Question

For \( n \in \mathbb{N} \), the largest positive integer that divides \( 81^n + 20n - 1 \) is \( k \). If \( S \) is the sum of all positive divisors of \( k \), then find \( S - k \).

• A. \(117\)
• B. \(130\)
• C. \(115\)
• D. \(127\)

Hint:

Always verify the consistency of \(k\) across multiple values of \(n\) when it must divide a polynomial expression at all \(n\).

Answer 1

The Correct Option is A

To solve the problem, we need to determine the largest positive integer \( k \) that divides \( 81^n + 20n - 1 \) for all \( n \in \mathbb{N} \). Then, we find the sum of all positive divisors of \( k \) and compute \( S - k \). Step 1: Find the Largest Divisor \( k \) We test small values of \( n \) to find a pattern or a common divisor. For \( n = 1 \): \[ 81^1 + 20 \times 1 - 1 = 81 + 20 - 1 = 100 \] For \( n = 2 \): \[ 81^2 + 20 \times 2 - 1 = 6561 + 40 - 1 = 6600 \] For \( n = 3 \): \[ 81^3 + 20 \times 3 - 1 = 531441 + 60 - 1 = 531500 \] We observe that 100 divides all these values. To confirm that 100 is the largest such divisor, we check if 100 divides \( 81^n + 20n - 1 \) for all \( n \). Step 2: Verify Divisibility by 100 We can use modular arithmetic to verify that \( 81^n + 20n - 1 \equiv 0 \pmod{100} \) for all \( n \). First, note that \( 81 \equiv 1 \pmod{20} \), so: \[ 81^n \equiv 1^n \equiv 1 \pmod{20} \] Thus: \[ 81^n + 20n - 1 \equiv 1 + 0 - 1 \equiv 0 \pmod{20} \] Next, check modulo 5: \[ 81 \equiv 1 \pmod{5} \Rightarrow 81^n \equiv 1 \pmod{5} \] \[ 20n \equiv 0 \pmod{5} \] \[ 81^n + 20n - 1 \equiv 1 + 0 - 1 \equiv 0 \pmod{5} \] Since 100 is the least common multiple of 20 and 5, and the expression is divisible by both 20 and 5, it is divisible by 100. Therefore, \( k = 100 \).

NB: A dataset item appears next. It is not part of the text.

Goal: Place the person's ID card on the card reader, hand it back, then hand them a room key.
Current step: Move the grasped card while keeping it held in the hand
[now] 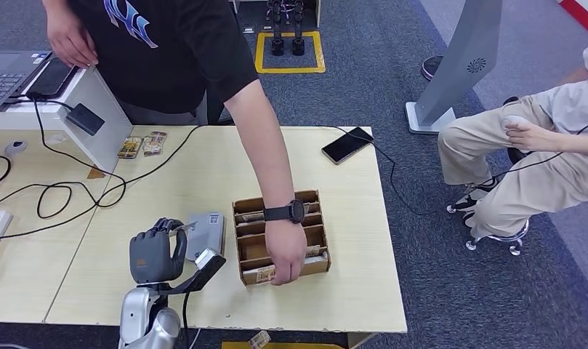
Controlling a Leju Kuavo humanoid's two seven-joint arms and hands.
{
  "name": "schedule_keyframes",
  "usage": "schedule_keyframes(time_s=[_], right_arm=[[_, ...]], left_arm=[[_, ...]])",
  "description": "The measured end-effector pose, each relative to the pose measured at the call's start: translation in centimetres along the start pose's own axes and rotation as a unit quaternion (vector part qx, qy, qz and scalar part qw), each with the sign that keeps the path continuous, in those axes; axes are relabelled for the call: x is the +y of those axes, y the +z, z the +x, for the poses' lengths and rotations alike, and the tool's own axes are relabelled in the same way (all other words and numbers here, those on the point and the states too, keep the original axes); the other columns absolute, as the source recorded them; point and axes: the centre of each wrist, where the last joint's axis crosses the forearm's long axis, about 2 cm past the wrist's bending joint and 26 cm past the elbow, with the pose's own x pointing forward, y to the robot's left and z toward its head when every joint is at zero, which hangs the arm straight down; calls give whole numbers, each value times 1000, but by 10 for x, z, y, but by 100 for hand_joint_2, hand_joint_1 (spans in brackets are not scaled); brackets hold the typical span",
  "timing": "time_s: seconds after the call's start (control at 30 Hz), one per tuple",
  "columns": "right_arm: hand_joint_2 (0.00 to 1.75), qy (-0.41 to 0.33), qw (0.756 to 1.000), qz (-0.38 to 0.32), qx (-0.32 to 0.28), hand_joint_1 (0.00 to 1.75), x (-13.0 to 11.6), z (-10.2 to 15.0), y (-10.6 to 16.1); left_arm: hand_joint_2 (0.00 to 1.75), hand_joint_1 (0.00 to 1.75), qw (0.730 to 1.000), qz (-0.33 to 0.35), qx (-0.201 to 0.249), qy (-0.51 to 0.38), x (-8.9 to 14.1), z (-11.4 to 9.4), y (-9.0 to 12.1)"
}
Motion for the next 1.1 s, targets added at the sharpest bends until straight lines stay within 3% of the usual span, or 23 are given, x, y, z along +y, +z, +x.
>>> schedule_keyframes(time_s=[1.1], right_arm=[[0, 0, 1000, 13, -1, 0, 3, 0, 2]], left_arm=[[175, 175, 1000, -21, 13, 14, -9, 1, 9]])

Step 3: Find the Sum of Divisors of \( k \) The prime factorization of 100 is: \[ 100 = 2^2 \times 5^2 \] The sum of the divisors \( S \) is: \[ S = (1 + 2 + 2^2)(1 + 5 + 5^2) = (1 + 2 + 4)(1 + 5 + 25) = 7 \times 31 = 217 \] Step 4: Compute \( S - k \) \[ S - k = 217 - 100 = 117 \] Final Answer: \[ \boxed{117} \] This corresponds to option (1).